Es wird schon zertifiziert und Geld ausgeschüttet
Aktuell setzen bereits einige private Zertifizierer das System der Carbon Credits für Unternehmen um und vermitteln Landwirte, die Humus aufbauen wollen. Damit eine flächendeckende Honorierung möglich wird - beispielsweise auch auf Ebene der Landes- oder Bundespolitik – müsse insbesondere eine robuste Messmethode für den Kohlenstoff im Boden gefunden werden, die mehrjährig zuverlässige Ergebnisse liefert, aussagekräftig für einen Schlag ist und zugleich wenig kostet.

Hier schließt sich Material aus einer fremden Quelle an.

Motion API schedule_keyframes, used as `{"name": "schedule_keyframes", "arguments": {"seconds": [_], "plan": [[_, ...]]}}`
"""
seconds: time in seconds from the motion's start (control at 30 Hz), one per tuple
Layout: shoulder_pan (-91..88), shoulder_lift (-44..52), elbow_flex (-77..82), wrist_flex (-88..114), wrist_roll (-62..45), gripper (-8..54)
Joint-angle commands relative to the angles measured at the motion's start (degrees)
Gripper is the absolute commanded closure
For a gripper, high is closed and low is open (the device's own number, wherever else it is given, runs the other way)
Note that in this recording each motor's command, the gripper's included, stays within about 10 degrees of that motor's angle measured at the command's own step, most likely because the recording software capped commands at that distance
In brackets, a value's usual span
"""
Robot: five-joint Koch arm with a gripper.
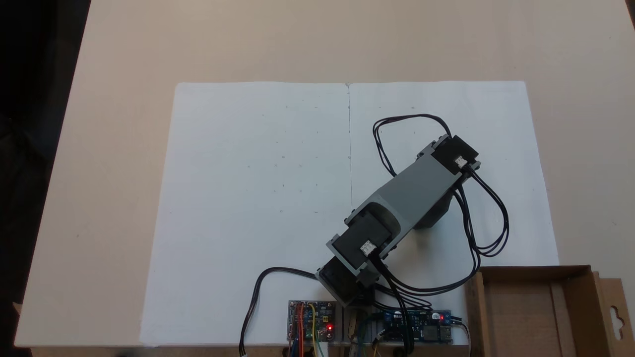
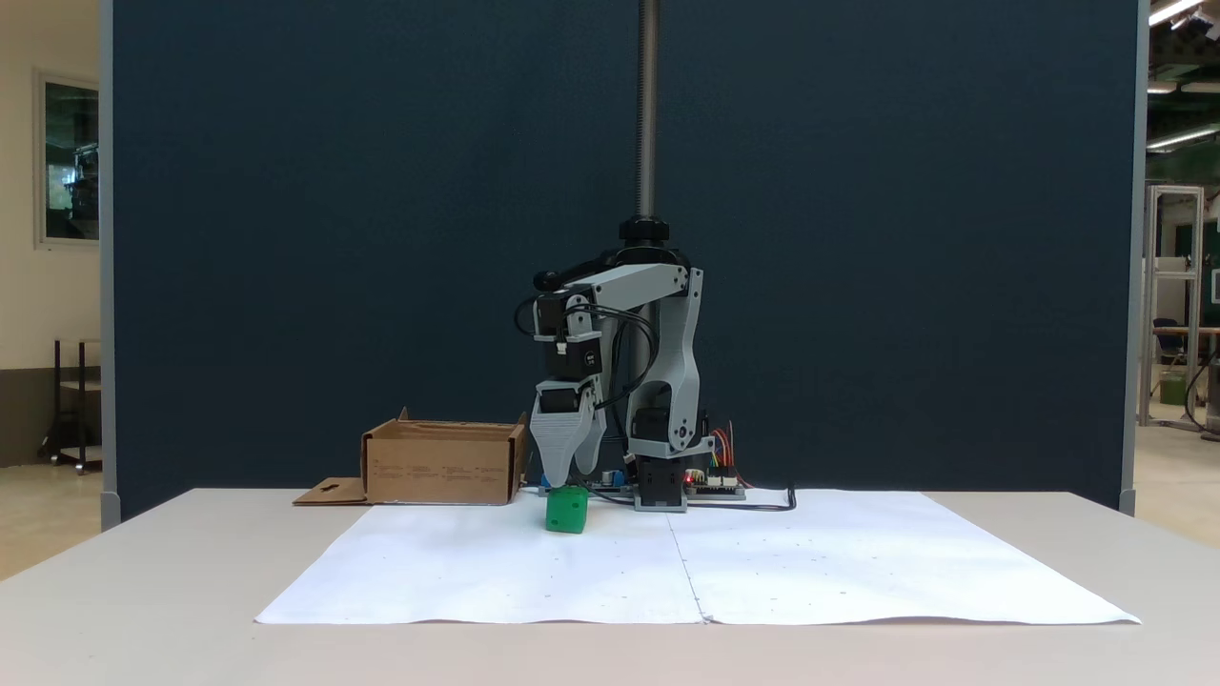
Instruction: Grasp a green dice and put it in the bin.
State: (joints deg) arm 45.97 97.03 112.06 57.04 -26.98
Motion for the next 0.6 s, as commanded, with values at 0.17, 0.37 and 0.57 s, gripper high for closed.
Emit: {"name": "schedule_keyframes", "arguments": {"seconds": [0.17, 0.37, 0.57], "plan": [[0.2, -1.0, -2.3, -0.9, -8.1, -0.4], [0.4, -2.5, -2.3, -0.8, -11.3, -0.4], [0.3, -4.0, -2.3, -1.4, -12.0, -0.5]]}}
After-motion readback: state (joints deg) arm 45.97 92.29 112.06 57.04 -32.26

Bei aktuellen Messungen liege man laut Dr. Andreas Gattinger von FiBL/Universität Gießen bei etwa 900 Euro Kosten für zwei Messreihen pro Schlag über fünf Jahre hinweg, könne mit gegenwärtigen Preisen für CO2-Speicherung im Boden über denselben Zeitraum aber nur 500 Euro verdienen. Günstige Messungen versprach sich Gattinger von der Anwendung der Nahfeld-Infrarot-Spektroskopie (NIRS) bei Bodenuntersuchungen, die noch kein gängiger Standard in diesem Bereich sind.